4.6. Generation of Tomato Transgenic Plants

The full length of the SlSNAP33.2 CDS was replaced for the GUS sequence in the pBI121 vector by using the XmaI and XbaI sites on the SNAP33_Fw and SNAP33_Rv primers, generating after all the 35S::SlSNAP33 cassette. The new construct was introduced by a chemical transformation in Agrobacterium tumefaciens GV3101 pmp 90 strains [58]. The transformed bacteria were grown in solid YM medium (0.04% w/v yeast extract, 1% w/v mannitol, 1.7 mM NaCl, 0.8 mM MgSO₄ • 7H₂O, 2.2 mM K₂HPO₄, and 1.5% w/v agar) with rifampicin 100 (mg/L), gentamicin (25 mg/L), and kanamycin (50 mg/L).
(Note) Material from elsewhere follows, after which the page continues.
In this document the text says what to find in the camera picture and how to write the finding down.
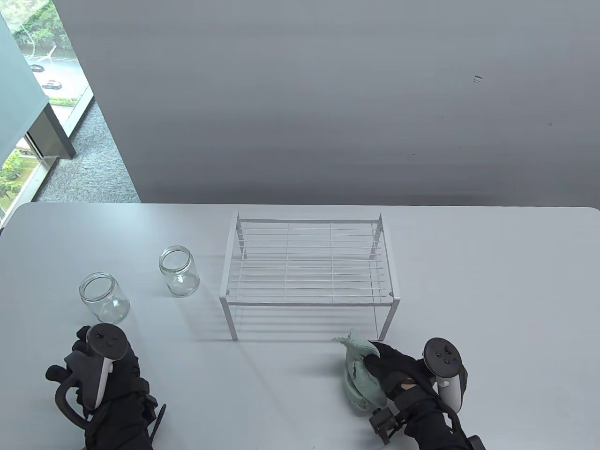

After 48 h at 28 °C, colonies were analyzed by PCR. Recombinant clones were used to transform cotyledon tomato explants, according to the method of Fillati et al. (1987) [59]. Transgenic plants were selected with kanamycin (50 mg/L) and micropropagated continuously to maintain a stock of plant biomass. The T0 transgenic lines were analyzed by PCR and qPCR. Several transgenic lines carrying the 35S::SlSNAP33 cassette and expressing the SlSNAP33.2 were identified. The tomato plants transformed with the empty vector were used as a control (vector).